Спохватившись, Мари повторяет про себя: «Какое изумительное притворство!» Сколько раз видела она в течение нескольких дней, как Тереза меняла свою внешность! Это один из приемов ее коварства.
Достаточно ей откинуть со лба свои жалкие три волоска.
— Как ты поздно приехала!
— С двенадцатичасовым.
Она думала, что мать станет задавать ей вопросы. Но Тереза, не говоря больше ни слова, смотрела на нее в ожидании удара. Невозможно было выдержать ее пристальный взгляд. Еще один трюк: эта манера смотреть на людей в упор.
— Знаете, зачем я приехала?
Тереза наклонила голову.
— Как видите, реагирую я на все быстро. К счастью!.. Но почему вы это сделали?
Тереза вздохнула.
— Я столько сделала! О чем именно ты говоришь?

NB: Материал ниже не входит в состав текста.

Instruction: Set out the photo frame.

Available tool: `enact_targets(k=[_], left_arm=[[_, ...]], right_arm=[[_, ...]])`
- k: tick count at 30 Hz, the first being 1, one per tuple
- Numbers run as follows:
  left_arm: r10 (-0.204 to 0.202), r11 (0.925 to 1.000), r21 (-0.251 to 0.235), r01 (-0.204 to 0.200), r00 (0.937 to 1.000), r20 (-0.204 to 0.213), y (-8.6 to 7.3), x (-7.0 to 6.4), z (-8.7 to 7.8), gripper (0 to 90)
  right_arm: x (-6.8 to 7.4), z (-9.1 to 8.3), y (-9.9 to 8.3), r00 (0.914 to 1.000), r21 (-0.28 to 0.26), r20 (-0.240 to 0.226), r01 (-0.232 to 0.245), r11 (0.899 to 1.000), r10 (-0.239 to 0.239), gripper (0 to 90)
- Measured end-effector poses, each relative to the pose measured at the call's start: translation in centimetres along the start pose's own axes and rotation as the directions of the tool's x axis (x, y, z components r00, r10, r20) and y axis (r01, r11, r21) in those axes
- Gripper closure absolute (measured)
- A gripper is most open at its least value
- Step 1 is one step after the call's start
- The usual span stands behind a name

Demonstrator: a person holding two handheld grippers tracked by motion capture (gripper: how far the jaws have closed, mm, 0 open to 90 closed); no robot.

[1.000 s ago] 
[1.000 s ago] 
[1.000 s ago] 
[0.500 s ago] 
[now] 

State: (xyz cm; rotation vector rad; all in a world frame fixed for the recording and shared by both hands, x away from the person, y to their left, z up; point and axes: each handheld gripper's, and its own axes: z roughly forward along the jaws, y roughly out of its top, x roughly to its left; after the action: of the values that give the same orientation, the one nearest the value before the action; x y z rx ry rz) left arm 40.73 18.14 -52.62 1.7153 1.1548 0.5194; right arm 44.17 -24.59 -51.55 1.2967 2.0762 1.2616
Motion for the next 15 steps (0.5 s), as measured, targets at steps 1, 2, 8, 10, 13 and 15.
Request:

— Вы не догадываетесь? Нет? А это письмо Жоржу, написанное позавчера! Что вы скажете! Это вас все-таки смутило! Вы не думали, что я так скоро буду иметь доказательство вашей измены!..

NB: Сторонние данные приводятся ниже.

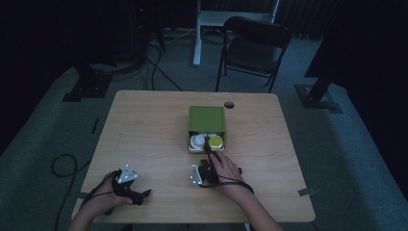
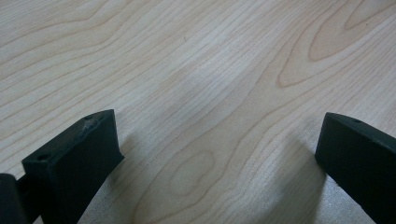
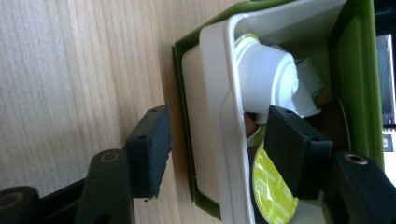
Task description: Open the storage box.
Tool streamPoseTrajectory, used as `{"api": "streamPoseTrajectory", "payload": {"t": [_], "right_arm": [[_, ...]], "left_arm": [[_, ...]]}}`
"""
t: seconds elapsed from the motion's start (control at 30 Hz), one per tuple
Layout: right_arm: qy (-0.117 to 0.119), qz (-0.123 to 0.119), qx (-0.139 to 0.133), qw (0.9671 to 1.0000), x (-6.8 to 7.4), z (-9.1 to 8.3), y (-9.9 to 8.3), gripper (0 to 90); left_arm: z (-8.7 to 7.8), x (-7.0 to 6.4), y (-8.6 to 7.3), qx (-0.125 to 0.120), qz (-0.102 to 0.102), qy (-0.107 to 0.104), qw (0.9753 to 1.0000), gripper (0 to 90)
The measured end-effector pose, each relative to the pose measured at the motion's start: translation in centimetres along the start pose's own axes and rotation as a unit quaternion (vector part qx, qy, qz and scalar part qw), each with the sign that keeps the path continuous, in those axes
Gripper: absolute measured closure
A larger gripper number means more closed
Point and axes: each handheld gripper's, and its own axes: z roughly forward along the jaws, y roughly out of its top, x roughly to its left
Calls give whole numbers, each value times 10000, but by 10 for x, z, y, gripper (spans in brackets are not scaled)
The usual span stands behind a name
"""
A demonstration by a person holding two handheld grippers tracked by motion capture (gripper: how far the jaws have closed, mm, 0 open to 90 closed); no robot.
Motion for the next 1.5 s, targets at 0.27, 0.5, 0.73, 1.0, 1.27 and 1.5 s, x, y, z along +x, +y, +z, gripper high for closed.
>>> {"api": "streamPoseTrajectory", "payload": {"t": [0.27, 0.5, 0.73, 1.0, 1.27, 1.5], "right_arm": [[-91, -223, 136, 9996, 5, 9, 0, 539], [-214, -316, 214, 9990, 5, 14, 0, 585], [-415, -501, 262, 9975, 5, 17, 0, 690], [-419, -593, 259, 9970, 5, 17, -1, 711], [-363, -644, 280, 9969, 3, 16, 0, 716], [-328, -638, 269, 9971, 4, 12, 1, 717]], "left_arm": [[0, 0, 0, -2, 0, 1, 10000, 0], [0, 0, 0, -3, 0, 2, 10000, 0], [0, 0, 0, -3, 0, 3, 10000, 0], [0, 0, 0, -5, -2, 3, 10000, 0], [0, 0, 0, -6, -2, 3, 10000, 0], [0, 0, 0, -4, 1, 4, 10000, 0]]}}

— Ничто не удивляет меня, я знаю, что они располагают могущественными средствами. Они делали вещи посложнее. Ты еще не то увидишь.

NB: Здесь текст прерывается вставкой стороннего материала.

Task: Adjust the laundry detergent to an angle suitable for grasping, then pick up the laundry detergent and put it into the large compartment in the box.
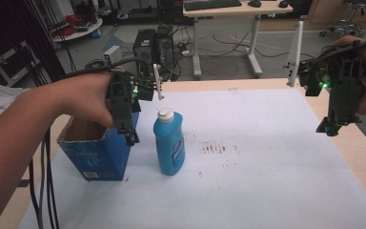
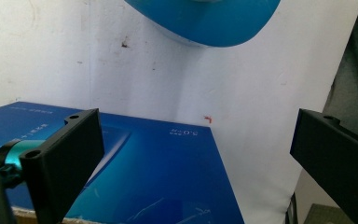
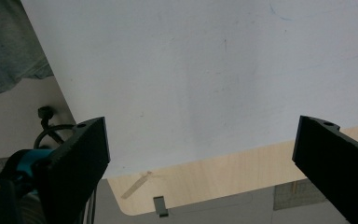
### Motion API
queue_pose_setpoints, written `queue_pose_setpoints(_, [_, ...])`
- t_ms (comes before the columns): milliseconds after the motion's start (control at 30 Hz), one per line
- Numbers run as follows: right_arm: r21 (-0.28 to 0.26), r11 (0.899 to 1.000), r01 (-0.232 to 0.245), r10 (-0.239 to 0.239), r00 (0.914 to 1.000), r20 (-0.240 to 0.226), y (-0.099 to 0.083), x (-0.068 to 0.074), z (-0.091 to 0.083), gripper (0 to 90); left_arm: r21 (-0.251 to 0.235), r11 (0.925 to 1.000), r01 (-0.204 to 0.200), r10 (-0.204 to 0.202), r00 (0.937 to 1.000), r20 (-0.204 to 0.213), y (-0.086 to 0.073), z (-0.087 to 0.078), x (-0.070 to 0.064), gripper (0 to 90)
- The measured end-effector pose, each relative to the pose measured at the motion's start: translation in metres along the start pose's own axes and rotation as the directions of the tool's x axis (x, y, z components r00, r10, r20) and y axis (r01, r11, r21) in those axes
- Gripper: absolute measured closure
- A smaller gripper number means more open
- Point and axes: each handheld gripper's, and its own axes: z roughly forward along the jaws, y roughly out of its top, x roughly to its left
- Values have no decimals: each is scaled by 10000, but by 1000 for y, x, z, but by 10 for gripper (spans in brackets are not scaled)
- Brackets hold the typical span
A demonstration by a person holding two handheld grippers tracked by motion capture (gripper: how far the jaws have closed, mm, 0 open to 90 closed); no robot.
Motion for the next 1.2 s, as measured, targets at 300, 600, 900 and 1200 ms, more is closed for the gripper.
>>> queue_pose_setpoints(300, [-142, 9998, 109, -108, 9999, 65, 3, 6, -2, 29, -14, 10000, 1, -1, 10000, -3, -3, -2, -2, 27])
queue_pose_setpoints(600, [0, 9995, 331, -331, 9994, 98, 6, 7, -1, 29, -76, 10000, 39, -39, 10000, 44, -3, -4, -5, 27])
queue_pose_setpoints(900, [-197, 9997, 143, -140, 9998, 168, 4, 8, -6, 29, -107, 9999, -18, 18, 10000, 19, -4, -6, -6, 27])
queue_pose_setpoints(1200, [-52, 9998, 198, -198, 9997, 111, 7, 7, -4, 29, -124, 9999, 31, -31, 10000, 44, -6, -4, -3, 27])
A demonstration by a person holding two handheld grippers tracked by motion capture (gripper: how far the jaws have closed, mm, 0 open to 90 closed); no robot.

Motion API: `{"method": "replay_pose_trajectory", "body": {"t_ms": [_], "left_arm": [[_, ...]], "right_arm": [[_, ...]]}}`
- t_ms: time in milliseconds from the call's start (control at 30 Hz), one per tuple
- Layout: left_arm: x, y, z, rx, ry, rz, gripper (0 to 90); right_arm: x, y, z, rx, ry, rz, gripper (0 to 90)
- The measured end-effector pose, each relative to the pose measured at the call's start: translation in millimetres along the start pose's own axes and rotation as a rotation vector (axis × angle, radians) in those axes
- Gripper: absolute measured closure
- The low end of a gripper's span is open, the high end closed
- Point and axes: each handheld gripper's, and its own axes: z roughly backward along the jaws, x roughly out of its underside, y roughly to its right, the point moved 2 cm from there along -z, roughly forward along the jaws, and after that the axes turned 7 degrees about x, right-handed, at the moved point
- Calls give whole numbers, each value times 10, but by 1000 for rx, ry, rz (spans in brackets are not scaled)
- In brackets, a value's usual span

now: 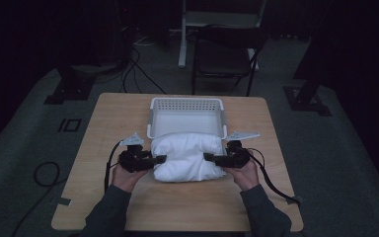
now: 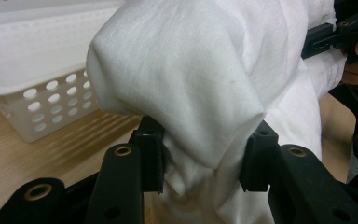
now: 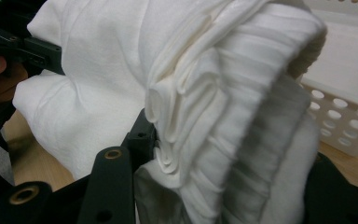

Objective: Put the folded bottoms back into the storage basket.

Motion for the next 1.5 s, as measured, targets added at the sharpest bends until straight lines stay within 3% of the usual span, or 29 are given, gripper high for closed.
{"method": "replay_pose_trajectory", "body": {"t_ms": [800, 1500], "left_arm": [[-168, 4, 71, -3, 24, -25, 596], [-318, -43, 63, -19, 34, -29, 597]], "right_arm": [[-179, -10, 75, 8, 31, 24, 530], [-285, 46, 64, 16, 53, 1, 529]]}}
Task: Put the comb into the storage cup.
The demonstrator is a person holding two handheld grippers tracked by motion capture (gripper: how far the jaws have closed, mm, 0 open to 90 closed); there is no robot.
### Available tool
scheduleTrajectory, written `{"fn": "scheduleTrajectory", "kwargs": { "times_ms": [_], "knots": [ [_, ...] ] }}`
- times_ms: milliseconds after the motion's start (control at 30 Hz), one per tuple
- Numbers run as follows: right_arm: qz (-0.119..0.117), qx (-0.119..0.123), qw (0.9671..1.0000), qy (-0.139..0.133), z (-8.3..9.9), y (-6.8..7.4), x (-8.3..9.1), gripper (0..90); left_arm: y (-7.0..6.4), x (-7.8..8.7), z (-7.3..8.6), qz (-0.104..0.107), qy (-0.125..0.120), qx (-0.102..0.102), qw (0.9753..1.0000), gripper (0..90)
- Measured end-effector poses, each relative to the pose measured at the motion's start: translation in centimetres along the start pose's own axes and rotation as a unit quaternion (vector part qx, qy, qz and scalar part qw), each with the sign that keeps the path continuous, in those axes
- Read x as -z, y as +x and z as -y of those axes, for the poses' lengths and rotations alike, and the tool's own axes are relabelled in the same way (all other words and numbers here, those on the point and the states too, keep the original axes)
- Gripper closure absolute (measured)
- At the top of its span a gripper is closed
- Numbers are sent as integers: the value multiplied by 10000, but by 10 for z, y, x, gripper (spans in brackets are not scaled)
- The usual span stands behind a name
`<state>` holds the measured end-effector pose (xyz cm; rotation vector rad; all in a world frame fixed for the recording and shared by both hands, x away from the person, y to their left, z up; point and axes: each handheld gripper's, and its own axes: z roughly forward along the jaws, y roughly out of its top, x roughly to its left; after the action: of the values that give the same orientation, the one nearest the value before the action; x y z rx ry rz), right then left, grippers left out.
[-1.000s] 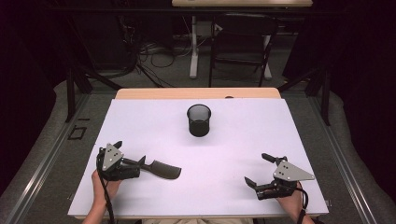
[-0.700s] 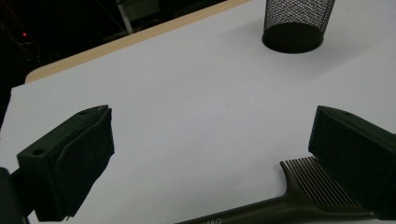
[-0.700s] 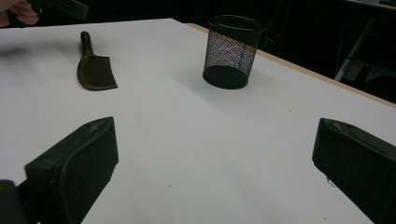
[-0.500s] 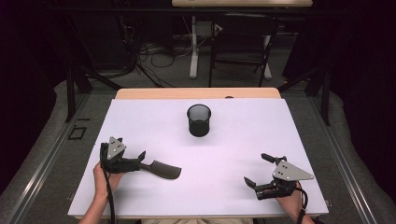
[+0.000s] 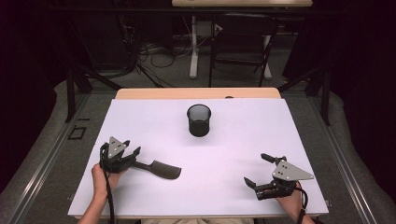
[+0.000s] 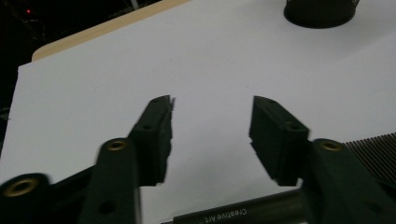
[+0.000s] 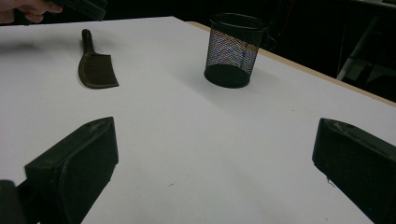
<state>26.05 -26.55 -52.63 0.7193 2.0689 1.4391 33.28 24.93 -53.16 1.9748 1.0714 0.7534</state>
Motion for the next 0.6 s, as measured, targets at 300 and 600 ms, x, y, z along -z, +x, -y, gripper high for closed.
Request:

Она говорит спокойно, с видом полного безразличия, который действует на Мари, хотя девочка старается разжечь в себе злобу: как бы то ни было, думает она, какая комедиантка!
— Что тебе поручено, девочка? Да, одним словом… что на тебя возложено? Со мной лучше играть в открытую. Я не буду сопротивляться, я пойду вам навстречу, лишь бы все разрешилось быстрее… Отвечать я буду так, как того потребуют. Я подпишу любое показание. Бесполезно хитрить…
Мари прерывает ее со злобой:
— Вы всегда считали меня идиоткой. Но я не так глупа, как вы думаете. Прежде всего объясните мне, зачем вы написали это письмо?
— Уверяю тебя, девочка, будет лучше, если я отвечу прямо полицейскому комиссару или судебному следователю.
— Вы издеваетесь надо мной! Вы…
Но Мари останавливается на полуслове. Нет! Не может быть, чтобы эта жуткая дрожь, которая с ног до головы сотрясает ее мать, эта одинокая слеза, которая течет вдоль носа и которую она не вытирает, это застывшее на лице выражение ужаса и приниженный вид укрощенного животного, не может быть, чтобы все это было просто искусно разыгрываемая роль!
— Ты меня не поймешь, ты не поверишь тому, что знаю я, тому, что знаю одна я. Ты — орудие в чужих руках, ты повинуешься неведомой тебе силе. Они хотели, чтобы Жорж покончил с собой; самоубийство его было бы отнесено на мой счет. И я одна помешала убийству. Мне было поручено его свершить; Жорж должен был умереть, потому что был знаком со мною, но я расстроила этот план. Понимаешь? Я расстроила этот план. Об этом все же надо будет сказать, когда придется отчитываться… Да, я понесу возмездие, я не стану защищаться… Что же касается Жоржа, то я не только не убила его, как мне было поручено, а — хотя этому не поверят — спасла его. Впрочем, какой смысл кричать в этой пустыне? К кому взывать из глубины этого склепа? Ты здесь, и в то же время ты в тысячах километров.
Со стоном она отвернулась к стене. Чем же объяснить такие страдания? Мари уже не чувствует собственной боли. Ей хочется что-то сделать для матери, вроде того, как набрасывают одеяла на человека, объятого пламенем… «Я помешала этому самоубийству!» — сказала она. Что, если это правда? Сколько раз случалось самой Мари склоняться над бездной тоски, из которой Жорж так редко поднимался к ней!